= Beginning of Section =

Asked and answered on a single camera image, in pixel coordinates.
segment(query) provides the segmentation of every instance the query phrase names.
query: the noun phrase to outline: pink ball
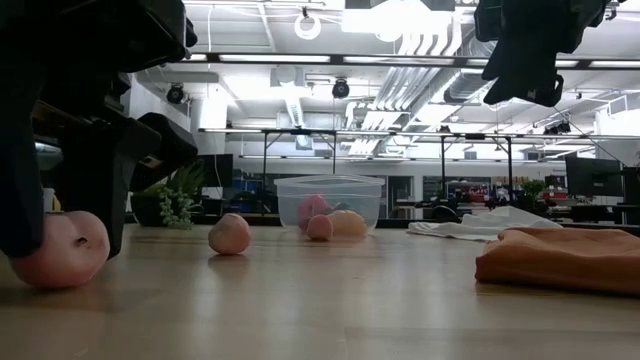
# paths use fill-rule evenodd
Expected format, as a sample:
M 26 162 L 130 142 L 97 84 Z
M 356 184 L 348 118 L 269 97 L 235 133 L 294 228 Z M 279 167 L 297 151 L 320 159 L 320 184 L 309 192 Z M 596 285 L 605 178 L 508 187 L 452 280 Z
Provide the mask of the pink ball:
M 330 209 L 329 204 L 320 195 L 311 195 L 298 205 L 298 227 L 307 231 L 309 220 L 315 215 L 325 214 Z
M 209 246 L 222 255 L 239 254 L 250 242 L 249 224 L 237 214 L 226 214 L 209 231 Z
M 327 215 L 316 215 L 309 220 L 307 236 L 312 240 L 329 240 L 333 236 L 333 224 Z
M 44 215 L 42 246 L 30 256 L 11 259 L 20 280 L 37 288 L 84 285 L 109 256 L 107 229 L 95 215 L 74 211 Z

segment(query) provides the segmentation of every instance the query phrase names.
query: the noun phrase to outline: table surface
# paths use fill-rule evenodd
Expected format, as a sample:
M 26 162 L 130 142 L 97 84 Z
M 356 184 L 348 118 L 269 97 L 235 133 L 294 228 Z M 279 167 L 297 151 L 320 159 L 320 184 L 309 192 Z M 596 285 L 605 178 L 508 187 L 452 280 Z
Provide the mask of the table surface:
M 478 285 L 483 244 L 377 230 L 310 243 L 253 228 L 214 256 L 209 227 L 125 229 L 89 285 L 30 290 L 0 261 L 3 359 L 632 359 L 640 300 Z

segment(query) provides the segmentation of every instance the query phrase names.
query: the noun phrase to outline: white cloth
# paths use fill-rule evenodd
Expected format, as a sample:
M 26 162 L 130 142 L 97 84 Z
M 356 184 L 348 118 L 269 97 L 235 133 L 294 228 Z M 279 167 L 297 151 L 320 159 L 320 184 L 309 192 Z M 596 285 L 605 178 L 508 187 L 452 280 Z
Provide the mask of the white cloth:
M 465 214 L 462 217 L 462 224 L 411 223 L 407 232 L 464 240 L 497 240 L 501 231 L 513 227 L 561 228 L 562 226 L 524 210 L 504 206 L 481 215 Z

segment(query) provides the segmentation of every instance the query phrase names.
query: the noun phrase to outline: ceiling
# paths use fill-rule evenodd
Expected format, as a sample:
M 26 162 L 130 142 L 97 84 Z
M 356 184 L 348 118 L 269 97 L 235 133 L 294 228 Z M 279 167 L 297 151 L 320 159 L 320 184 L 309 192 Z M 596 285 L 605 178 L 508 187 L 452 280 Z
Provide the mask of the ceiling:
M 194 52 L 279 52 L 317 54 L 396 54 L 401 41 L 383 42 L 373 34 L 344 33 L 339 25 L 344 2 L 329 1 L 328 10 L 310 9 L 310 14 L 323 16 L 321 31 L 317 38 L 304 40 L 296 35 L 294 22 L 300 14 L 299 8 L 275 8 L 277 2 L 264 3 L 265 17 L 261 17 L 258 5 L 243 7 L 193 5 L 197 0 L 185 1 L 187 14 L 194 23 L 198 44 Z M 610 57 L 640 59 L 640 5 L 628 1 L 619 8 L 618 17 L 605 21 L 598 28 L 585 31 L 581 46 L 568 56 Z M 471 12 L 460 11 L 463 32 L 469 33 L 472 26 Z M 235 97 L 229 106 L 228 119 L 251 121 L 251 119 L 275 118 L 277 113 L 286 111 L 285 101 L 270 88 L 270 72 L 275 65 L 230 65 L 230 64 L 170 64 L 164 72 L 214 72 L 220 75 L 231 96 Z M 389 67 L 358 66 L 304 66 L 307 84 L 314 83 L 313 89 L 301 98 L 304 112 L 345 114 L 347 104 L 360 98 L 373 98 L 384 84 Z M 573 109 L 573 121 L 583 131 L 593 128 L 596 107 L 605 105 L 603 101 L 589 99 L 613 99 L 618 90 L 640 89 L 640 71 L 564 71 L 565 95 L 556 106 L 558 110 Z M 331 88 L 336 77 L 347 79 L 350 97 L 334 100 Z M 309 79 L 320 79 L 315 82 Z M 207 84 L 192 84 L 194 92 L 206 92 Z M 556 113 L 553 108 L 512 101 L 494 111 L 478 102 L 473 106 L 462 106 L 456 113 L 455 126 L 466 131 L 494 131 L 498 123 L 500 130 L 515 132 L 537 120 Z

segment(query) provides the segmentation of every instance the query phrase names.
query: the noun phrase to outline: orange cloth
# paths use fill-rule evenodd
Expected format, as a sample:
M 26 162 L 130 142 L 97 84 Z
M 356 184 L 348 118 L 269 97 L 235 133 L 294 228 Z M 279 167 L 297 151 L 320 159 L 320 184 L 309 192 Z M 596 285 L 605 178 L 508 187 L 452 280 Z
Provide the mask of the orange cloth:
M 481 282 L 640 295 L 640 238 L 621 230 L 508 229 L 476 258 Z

= End of Section =

* TASK
All the records above need to be given again word for word. Skip the pictures.

* ANSWER BOX
Asked and answered on a single camera image, in pixel coordinates.
segment(query) provides the segmentation of every instance the query phrase names.
query: the noun phrase to outline: pink ball
# paths use fill-rule evenodd
Expected format, as a sample:
M 26 162 L 130 142 L 97 84 Z
M 356 184 L 348 118 L 269 97 L 235 133 L 294 228 Z M 279 167 L 297 151 L 320 159 L 320 184 L 309 192 Z M 596 285 L 605 178 L 508 187 L 452 280 Z
Provide the mask of the pink ball:
M 330 209 L 329 204 L 320 195 L 311 195 L 298 205 L 298 227 L 307 231 L 309 220 L 315 215 L 325 214 Z
M 209 246 L 222 255 L 239 254 L 250 242 L 249 224 L 237 214 L 226 214 L 209 231 Z
M 327 215 L 316 215 L 309 220 L 307 236 L 312 240 L 329 240 L 333 236 L 333 224 Z
M 44 215 L 42 246 L 30 256 L 11 259 L 20 280 L 37 288 L 84 285 L 109 256 L 107 229 L 95 215 L 74 211 Z

segment(query) provides the segmentation of every instance the query phrase names.
query: the noun phrase to outline: table surface
# paths use fill-rule evenodd
Expected format, as a sample:
M 26 162 L 130 142 L 97 84 Z
M 356 184 L 348 118 L 269 97 L 235 133 L 294 228 Z M 279 167 L 297 151 L 320 159 L 320 184 L 309 192 Z M 596 285 L 605 178 L 508 187 L 452 280 Z
Provide the mask of the table surface:
M 478 285 L 483 244 L 377 230 L 310 243 L 253 228 L 214 256 L 209 227 L 125 229 L 89 285 L 30 290 L 0 261 L 3 359 L 632 359 L 640 300 Z

segment(query) provides the segmentation of every instance the query phrase names.
query: the noun phrase to outline: white cloth
# paths use fill-rule evenodd
Expected format, as a sample:
M 26 162 L 130 142 L 97 84 Z
M 356 184 L 348 118 L 269 97 L 235 133 L 294 228 Z M 279 167 L 297 151 L 320 159 L 320 184 L 309 192 Z M 596 285 L 605 178 L 508 187 L 452 280 Z
Provide the mask of the white cloth:
M 465 214 L 462 217 L 462 224 L 411 223 L 407 232 L 464 240 L 497 240 L 501 231 L 513 227 L 561 228 L 562 226 L 524 210 L 504 206 L 481 215 Z

segment(query) provides the segmentation of every instance the query phrase names.
query: the noun phrase to outline: ceiling
# paths use fill-rule evenodd
Expected format, as a sample:
M 26 162 L 130 142 L 97 84 Z
M 356 184 L 348 118 L 269 97 L 235 133 L 294 228 Z M 279 167 L 297 151 L 320 159 L 320 184 L 309 192 Z M 596 285 L 605 178 L 508 187 L 452 280 Z
Provide the mask of the ceiling:
M 194 52 L 279 52 L 317 54 L 396 54 L 401 41 L 383 42 L 373 34 L 344 33 L 339 25 L 344 2 L 329 1 L 328 10 L 310 9 L 310 14 L 323 16 L 321 31 L 317 38 L 304 40 L 296 35 L 294 22 L 300 14 L 299 8 L 275 8 L 277 2 L 264 3 L 265 17 L 261 17 L 258 5 L 243 7 L 193 5 L 197 0 L 185 1 L 187 14 L 194 23 L 198 44 Z M 610 57 L 640 59 L 640 5 L 628 1 L 619 8 L 618 17 L 605 21 L 598 28 L 585 31 L 581 46 L 568 56 Z M 471 12 L 460 11 L 463 32 L 469 33 L 472 26 Z M 235 97 L 229 106 L 228 119 L 251 121 L 251 119 L 275 118 L 277 113 L 286 111 L 285 101 L 270 88 L 270 72 L 275 65 L 230 65 L 230 64 L 170 64 L 164 72 L 214 72 L 220 75 L 231 96 Z M 389 67 L 358 66 L 304 66 L 307 84 L 314 83 L 313 89 L 301 98 L 304 112 L 345 114 L 347 104 L 360 98 L 373 98 L 384 84 Z M 573 109 L 573 121 L 583 131 L 593 128 L 596 107 L 605 105 L 603 101 L 589 99 L 613 99 L 618 90 L 640 89 L 640 71 L 564 71 L 565 95 L 556 106 L 558 110 Z M 331 88 L 336 77 L 347 79 L 350 97 L 334 100 Z M 309 79 L 320 79 L 315 82 Z M 207 84 L 192 84 L 194 92 L 206 92 Z M 556 113 L 553 108 L 512 101 L 494 111 L 478 102 L 473 106 L 462 106 L 456 113 L 455 126 L 466 131 L 494 131 L 498 123 L 500 130 L 515 132 L 537 120 Z

segment(query) provides the segmentation of every instance the query phrase names.
query: the noun phrase to outline: orange cloth
# paths use fill-rule evenodd
Expected format, as a sample:
M 26 162 L 130 142 L 97 84 Z
M 356 184 L 348 118 L 269 97 L 235 133 L 294 228 Z M 279 167 L 297 151 L 320 159 L 320 184 L 309 192 Z M 596 285 L 605 178 L 508 187 L 452 280 Z
Provide the mask of the orange cloth:
M 481 282 L 640 295 L 640 238 L 621 230 L 508 229 L 476 258 Z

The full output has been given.